### What to do
Start at the top of the records and, please, print each line exactly through the line that contains "Return the segmentation of the left", leaving out all pictures.

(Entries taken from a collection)

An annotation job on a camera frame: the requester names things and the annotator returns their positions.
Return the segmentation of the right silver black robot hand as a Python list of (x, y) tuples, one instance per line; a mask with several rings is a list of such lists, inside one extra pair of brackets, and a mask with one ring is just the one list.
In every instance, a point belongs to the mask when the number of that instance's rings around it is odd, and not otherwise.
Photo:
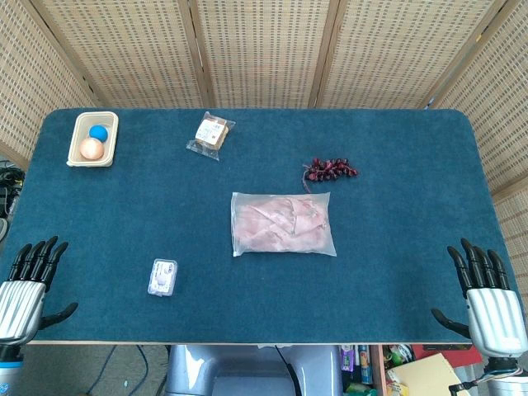
[(527, 352), (525, 320), (503, 260), (466, 238), (460, 242), (464, 255), (452, 246), (447, 252), (455, 265), (469, 322), (458, 323), (439, 309), (431, 310), (433, 317), (444, 328), (469, 339), (488, 358), (520, 357)]

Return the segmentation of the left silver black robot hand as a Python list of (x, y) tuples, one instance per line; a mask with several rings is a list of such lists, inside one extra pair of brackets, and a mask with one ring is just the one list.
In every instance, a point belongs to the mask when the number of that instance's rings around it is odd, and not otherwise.
[(1, 347), (27, 344), (45, 328), (61, 323), (78, 308), (69, 304), (62, 311), (44, 316), (45, 296), (50, 291), (59, 262), (68, 243), (47, 241), (24, 245), (12, 263), (7, 279), (1, 284)]

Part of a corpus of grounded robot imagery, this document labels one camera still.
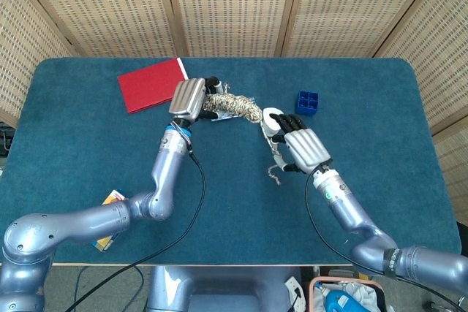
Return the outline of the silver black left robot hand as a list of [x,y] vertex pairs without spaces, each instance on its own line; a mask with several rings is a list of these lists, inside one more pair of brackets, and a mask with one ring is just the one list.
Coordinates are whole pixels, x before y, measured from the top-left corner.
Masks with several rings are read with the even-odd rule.
[[178,83],[169,107],[169,114],[175,119],[193,124],[198,119],[216,120],[218,114],[203,107],[206,94],[222,92],[221,81],[214,76],[191,78]]

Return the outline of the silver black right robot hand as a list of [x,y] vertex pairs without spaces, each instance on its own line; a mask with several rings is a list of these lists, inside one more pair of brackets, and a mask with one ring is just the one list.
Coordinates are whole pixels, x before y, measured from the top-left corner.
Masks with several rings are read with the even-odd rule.
[[285,144],[294,162],[280,166],[283,172],[302,172],[311,174],[318,167],[329,165],[331,155],[325,146],[298,115],[270,113],[269,116],[278,123],[283,134],[272,136],[273,144]]

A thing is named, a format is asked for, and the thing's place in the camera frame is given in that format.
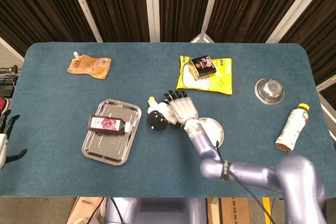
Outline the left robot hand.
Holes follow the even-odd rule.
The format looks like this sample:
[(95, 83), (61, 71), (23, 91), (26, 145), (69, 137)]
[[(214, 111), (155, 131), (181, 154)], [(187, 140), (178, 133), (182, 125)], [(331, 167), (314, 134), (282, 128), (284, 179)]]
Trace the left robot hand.
[(20, 115), (15, 115), (7, 120), (10, 110), (1, 116), (1, 169), (8, 163), (17, 161), (25, 156), (28, 149), (22, 149), (16, 155), (7, 155), (8, 141), (13, 130), (15, 122), (19, 119)]

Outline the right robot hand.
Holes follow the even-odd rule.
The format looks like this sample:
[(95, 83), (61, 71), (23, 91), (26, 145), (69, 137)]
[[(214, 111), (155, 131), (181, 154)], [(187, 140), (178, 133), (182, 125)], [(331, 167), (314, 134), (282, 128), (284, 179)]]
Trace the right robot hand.
[(164, 96), (180, 125), (184, 126), (189, 120), (199, 119), (198, 111), (185, 90), (169, 90)]

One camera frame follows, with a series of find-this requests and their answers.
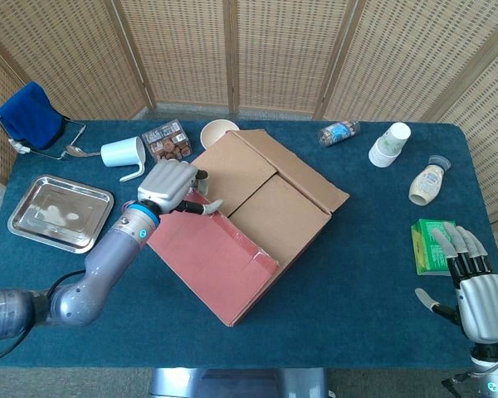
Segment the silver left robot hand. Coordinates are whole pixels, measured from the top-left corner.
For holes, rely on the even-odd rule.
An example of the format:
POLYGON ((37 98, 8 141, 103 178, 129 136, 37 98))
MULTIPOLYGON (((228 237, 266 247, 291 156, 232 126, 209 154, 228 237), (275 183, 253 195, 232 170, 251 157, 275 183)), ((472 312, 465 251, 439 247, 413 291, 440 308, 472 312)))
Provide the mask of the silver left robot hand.
POLYGON ((157 216, 173 211, 209 215, 223 204, 218 199, 209 204, 186 200, 194 188, 208 192, 208 173, 185 161, 160 160, 138 187, 138 203, 149 206, 157 216))

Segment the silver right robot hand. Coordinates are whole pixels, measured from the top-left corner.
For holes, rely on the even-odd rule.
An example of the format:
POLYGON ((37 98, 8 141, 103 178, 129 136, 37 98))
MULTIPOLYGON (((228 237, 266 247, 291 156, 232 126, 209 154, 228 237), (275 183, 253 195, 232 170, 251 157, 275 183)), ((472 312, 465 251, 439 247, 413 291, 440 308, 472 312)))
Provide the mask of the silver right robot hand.
POLYGON ((468 230, 450 222, 434 229, 432 236, 447 261, 457 306, 450 308, 424 289, 415 289, 419 301, 431 312, 461 327, 478 344, 498 343, 498 273, 490 264, 483 244, 468 230))

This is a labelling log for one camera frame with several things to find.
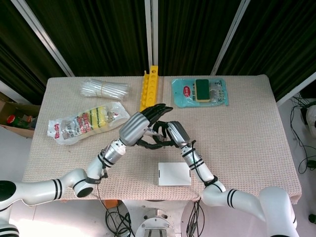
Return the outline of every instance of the sponge package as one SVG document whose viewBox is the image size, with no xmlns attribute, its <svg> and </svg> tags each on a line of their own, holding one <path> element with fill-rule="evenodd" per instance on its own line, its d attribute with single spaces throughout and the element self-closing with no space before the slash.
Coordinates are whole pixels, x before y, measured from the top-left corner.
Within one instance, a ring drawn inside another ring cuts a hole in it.
<svg viewBox="0 0 316 237">
<path fill-rule="evenodd" d="M 72 145 L 93 134 L 116 128 L 129 118 L 120 102 L 109 102 L 75 116 L 50 120 L 47 135 L 58 144 Z"/>
<path fill-rule="evenodd" d="M 174 79 L 174 103 L 178 107 L 213 107 L 228 105 L 226 83 L 222 78 Z"/>
</svg>

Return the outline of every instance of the beige textured tablecloth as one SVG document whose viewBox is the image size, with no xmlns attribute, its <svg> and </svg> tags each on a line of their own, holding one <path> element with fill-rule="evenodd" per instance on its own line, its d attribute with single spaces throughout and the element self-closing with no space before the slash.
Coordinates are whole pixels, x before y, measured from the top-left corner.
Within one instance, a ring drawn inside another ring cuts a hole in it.
<svg viewBox="0 0 316 237">
<path fill-rule="evenodd" d="M 269 80 L 260 76 L 219 76 L 226 81 L 229 106 L 177 108 L 174 105 L 171 81 L 160 77 L 157 102 L 174 110 L 160 120 L 178 120 L 207 166 L 227 189 L 234 188 L 258 195 L 266 186 L 280 186 L 288 191 L 292 203 L 301 196 L 301 186 L 292 161 Z M 211 78 L 195 76 L 189 78 Z M 110 101 L 80 96 L 85 78 L 51 78 L 40 109 L 23 181 L 35 182 L 58 178 L 74 168 L 88 164 L 112 139 L 119 128 L 93 135 L 74 145 L 58 145 L 47 136 L 50 119 L 76 115 Z M 139 110 L 142 77 L 99 77 L 106 81 L 127 82 L 130 96 L 122 102 L 133 115 Z M 150 151 L 141 147 L 126 149 L 109 171 L 109 178 L 99 186 L 102 199 L 171 199 L 190 200 L 199 197 L 203 184 L 192 179 L 187 187 L 159 187 L 158 162 L 182 162 L 176 148 Z M 75 199 L 71 189 L 63 199 Z M 96 198 L 95 193 L 87 199 Z"/>
</svg>

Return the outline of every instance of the black stripe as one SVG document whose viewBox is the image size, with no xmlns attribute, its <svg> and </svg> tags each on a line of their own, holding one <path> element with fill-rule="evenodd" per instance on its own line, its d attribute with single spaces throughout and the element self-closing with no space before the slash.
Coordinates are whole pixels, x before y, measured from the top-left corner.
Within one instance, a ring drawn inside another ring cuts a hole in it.
<svg viewBox="0 0 316 237">
<path fill-rule="evenodd" d="M 196 150 L 195 148 L 189 150 L 189 151 L 188 151 L 187 153 L 185 153 L 182 157 L 185 157 L 186 155 L 190 154 L 191 152 L 194 152 L 195 150 Z"/>
<path fill-rule="evenodd" d="M 8 206 L 8 207 L 6 207 L 5 209 L 0 210 L 0 212 L 7 210 L 9 207 L 11 207 L 11 205 Z"/>
<path fill-rule="evenodd" d="M 52 181 L 54 182 L 54 184 L 55 184 L 55 189 L 56 189 L 56 193 L 55 193 L 55 198 L 54 198 L 54 200 L 56 200 L 56 198 L 57 198 L 57 194 L 58 194 L 58 187 L 57 187 L 57 183 L 56 183 L 56 181 L 54 180 L 54 179 L 52 179 Z"/>
<path fill-rule="evenodd" d="M 231 195 L 231 206 L 232 206 L 232 208 L 234 208 L 234 206 L 233 206 L 233 195 L 234 195 L 234 193 L 236 192 L 237 190 L 234 190 L 233 192 L 232 192 L 232 195 Z"/>
<path fill-rule="evenodd" d="M 61 195 L 63 194 L 63 186 L 61 185 L 61 182 L 60 182 L 59 179 L 57 179 L 57 181 L 58 181 L 59 186 L 60 186 L 60 192 L 59 192 L 59 197 L 58 197 L 58 199 L 60 199 L 60 198 L 61 198 Z"/>
<path fill-rule="evenodd" d="M 112 165 L 114 165 L 113 163 L 109 162 L 106 158 L 103 158 L 105 161 L 107 161 L 107 162 L 109 163 L 109 164 L 106 164 L 106 163 L 102 160 L 102 158 L 100 157 L 100 155 L 98 155 L 98 159 L 99 159 L 99 161 L 102 163 L 102 166 L 105 165 L 107 168 L 111 168 Z"/>
<path fill-rule="evenodd" d="M 5 232 L 5 231 L 15 231 L 17 233 L 19 233 L 17 228 L 4 228 L 4 229 L 0 229 L 0 232 Z"/>
<path fill-rule="evenodd" d="M 108 159 L 106 159 L 105 157 L 103 158 L 107 163 L 109 163 L 110 165 L 114 165 L 112 162 L 110 162 Z"/>
<path fill-rule="evenodd" d="M 19 237 L 19 235 L 17 235 L 17 234 L 5 234 L 1 237 Z"/>
<path fill-rule="evenodd" d="M 90 113 L 90 125 L 91 125 L 91 129 L 93 130 L 93 124 L 92 124 L 92 110 L 90 110 L 89 113 Z"/>
<path fill-rule="evenodd" d="M 194 169 L 198 168 L 199 166 L 201 166 L 201 165 L 203 165 L 203 164 L 204 164 L 204 162 L 198 164 L 197 166 L 194 166 L 191 170 L 194 170 Z"/>
<path fill-rule="evenodd" d="M 228 204 L 229 207 L 231 207 L 229 205 L 229 195 L 231 194 L 232 191 L 233 191 L 233 189 L 230 189 L 230 191 L 228 192 L 228 195 L 227 195 L 227 204 Z"/>
<path fill-rule="evenodd" d="M 198 164 L 201 160 L 203 160 L 203 159 L 199 159 L 199 160 L 198 160 L 198 161 L 196 161 L 195 163 L 193 163 L 193 164 L 189 165 L 189 168 L 191 168 L 192 166 L 194 166 L 194 164 Z"/>
<path fill-rule="evenodd" d="M 73 186 L 73 189 L 75 188 L 75 186 L 77 186 L 77 184 L 83 182 L 85 179 L 81 179 L 80 181 L 76 182 L 75 185 Z"/>
<path fill-rule="evenodd" d="M 99 122 L 99 111 L 98 108 L 96 108 L 97 111 L 97 123 L 98 123 L 98 127 L 100 127 L 100 122 Z"/>
<path fill-rule="evenodd" d="M 215 185 L 221 191 L 221 193 L 223 192 L 223 190 L 218 185 L 216 184 L 211 184 L 211 185 Z"/>
</svg>

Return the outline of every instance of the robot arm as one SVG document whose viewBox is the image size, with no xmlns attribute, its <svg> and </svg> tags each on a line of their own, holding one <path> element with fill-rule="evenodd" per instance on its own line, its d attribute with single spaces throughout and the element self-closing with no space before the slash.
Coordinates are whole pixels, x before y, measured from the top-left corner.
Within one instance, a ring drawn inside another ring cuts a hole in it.
<svg viewBox="0 0 316 237">
<path fill-rule="evenodd" d="M 59 179 L 35 183 L 0 181 L 0 237 L 19 236 L 16 227 L 9 224 L 11 205 L 15 201 L 21 199 L 26 205 L 38 205 L 59 200 L 68 187 L 79 198 L 88 196 L 101 179 L 107 177 L 107 168 L 111 168 L 125 154 L 125 148 L 134 146 L 153 123 L 171 110 L 165 104 L 157 104 L 134 114 L 119 130 L 119 138 L 98 154 L 86 172 L 75 169 Z"/>
<path fill-rule="evenodd" d="M 287 192 L 278 187 L 264 188 L 259 198 L 225 186 L 207 168 L 183 126 L 172 121 L 162 125 L 174 146 L 181 150 L 185 162 L 195 176 L 204 183 L 201 199 L 208 206 L 228 206 L 250 213 L 266 222 L 268 236 L 298 237 L 295 214 Z"/>
</svg>

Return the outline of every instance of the white card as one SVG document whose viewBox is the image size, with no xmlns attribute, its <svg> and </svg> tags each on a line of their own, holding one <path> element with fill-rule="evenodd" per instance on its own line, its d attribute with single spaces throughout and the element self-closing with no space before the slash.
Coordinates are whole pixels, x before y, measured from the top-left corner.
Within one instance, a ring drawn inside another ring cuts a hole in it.
<svg viewBox="0 0 316 237">
<path fill-rule="evenodd" d="M 191 185 L 190 169 L 185 162 L 159 162 L 159 186 Z"/>
</svg>

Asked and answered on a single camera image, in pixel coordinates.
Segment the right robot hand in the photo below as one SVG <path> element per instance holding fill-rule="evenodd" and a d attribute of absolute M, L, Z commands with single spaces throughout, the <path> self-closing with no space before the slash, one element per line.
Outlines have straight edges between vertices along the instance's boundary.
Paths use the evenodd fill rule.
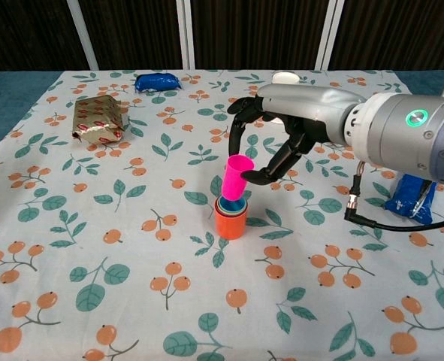
<path fill-rule="evenodd" d="M 344 126 L 350 112 L 366 99 L 341 89 L 295 84 L 268 84 L 255 96 L 239 98 L 227 112 L 234 116 L 231 124 L 228 154 L 240 151 L 240 140 L 246 125 L 258 119 L 275 118 L 284 124 L 288 140 L 268 165 L 247 170 L 241 177 L 252 184 L 267 185 L 277 181 L 309 153 L 317 143 L 345 145 Z"/>

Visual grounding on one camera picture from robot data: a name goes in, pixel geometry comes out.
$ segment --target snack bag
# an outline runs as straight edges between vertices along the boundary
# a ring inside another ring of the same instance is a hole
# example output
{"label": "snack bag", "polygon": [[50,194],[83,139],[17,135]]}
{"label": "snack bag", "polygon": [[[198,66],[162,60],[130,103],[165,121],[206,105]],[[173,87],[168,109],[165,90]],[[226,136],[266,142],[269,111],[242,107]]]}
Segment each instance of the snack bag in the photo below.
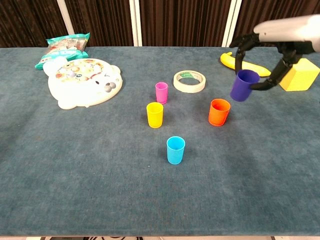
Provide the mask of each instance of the snack bag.
{"label": "snack bag", "polygon": [[45,62],[53,60],[59,56],[65,57],[68,61],[74,59],[88,58],[88,54],[84,51],[87,45],[90,33],[73,34],[47,39],[49,44],[45,55],[34,67],[42,70]]}

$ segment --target curtain
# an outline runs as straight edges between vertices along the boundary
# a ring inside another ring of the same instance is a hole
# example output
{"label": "curtain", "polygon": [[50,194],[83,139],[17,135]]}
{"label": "curtain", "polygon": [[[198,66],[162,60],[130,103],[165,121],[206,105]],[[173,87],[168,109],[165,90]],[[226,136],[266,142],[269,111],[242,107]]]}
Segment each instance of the curtain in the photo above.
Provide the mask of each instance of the curtain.
{"label": "curtain", "polygon": [[67,34],[56,0],[0,0],[0,48],[46,47]]}
{"label": "curtain", "polygon": [[320,14],[320,0],[242,0],[233,38],[267,20]]}
{"label": "curtain", "polygon": [[231,0],[140,0],[143,46],[221,46]]}
{"label": "curtain", "polygon": [[88,46],[133,46],[129,0],[65,0],[75,33]]}

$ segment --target yellow foam block
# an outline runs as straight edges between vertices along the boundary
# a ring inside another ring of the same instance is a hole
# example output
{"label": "yellow foam block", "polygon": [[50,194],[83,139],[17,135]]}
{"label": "yellow foam block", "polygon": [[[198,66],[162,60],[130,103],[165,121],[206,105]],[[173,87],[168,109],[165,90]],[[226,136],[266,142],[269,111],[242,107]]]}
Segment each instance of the yellow foam block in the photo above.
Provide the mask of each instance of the yellow foam block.
{"label": "yellow foam block", "polygon": [[320,69],[306,58],[301,58],[279,83],[287,92],[305,91],[318,76]]}

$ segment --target banana
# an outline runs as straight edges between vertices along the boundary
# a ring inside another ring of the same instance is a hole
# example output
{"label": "banana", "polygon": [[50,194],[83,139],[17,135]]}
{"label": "banana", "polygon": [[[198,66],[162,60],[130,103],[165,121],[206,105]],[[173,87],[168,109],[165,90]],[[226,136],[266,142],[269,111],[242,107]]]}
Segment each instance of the banana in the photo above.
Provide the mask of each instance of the banana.
{"label": "banana", "polygon": [[[220,56],[220,61],[223,65],[227,66],[228,68],[235,69],[235,58],[232,56],[232,52],[223,53]],[[260,77],[267,77],[271,74],[271,72],[263,66],[255,65],[250,62],[243,61],[242,62],[242,69],[248,69],[255,71],[259,74]]]}

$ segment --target pink cup
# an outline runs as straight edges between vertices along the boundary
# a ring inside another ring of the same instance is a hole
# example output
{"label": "pink cup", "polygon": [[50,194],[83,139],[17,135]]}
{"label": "pink cup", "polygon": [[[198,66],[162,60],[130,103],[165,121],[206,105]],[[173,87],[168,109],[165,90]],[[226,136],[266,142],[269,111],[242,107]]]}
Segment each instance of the pink cup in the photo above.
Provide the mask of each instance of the pink cup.
{"label": "pink cup", "polygon": [[166,104],[168,99],[168,84],[165,82],[158,82],[155,85],[156,101],[161,104]]}

### Solution below
An annotation job on a camera frame: the requester names things and the annotator returns their positions.
Return the segmentation of the right silver black robot hand as a Python list of (x, y) tuples, one instance per line; a mask with several rings is a list of such lists, inside one extra pair of brackets, and a mask with one ring is just the one list.
In every instance, a point belongs to the mask when the number of that instance's rings around it is odd, and not otherwise.
Photo:
[(527, 352), (525, 320), (503, 260), (466, 238), (460, 242), (464, 255), (452, 246), (447, 252), (455, 265), (469, 322), (458, 323), (439, 309), (431, 310), (433, 317), (444, 328), (469, 339), (488, 358), (520, 357)]

Return the segmentation of the left silver black robot hand as a Python list of (x, y) tuples, one instance per line; a mask with several rings is a list of such lists, inside one extra pair of brackets, and a mask with one ring is just the one list.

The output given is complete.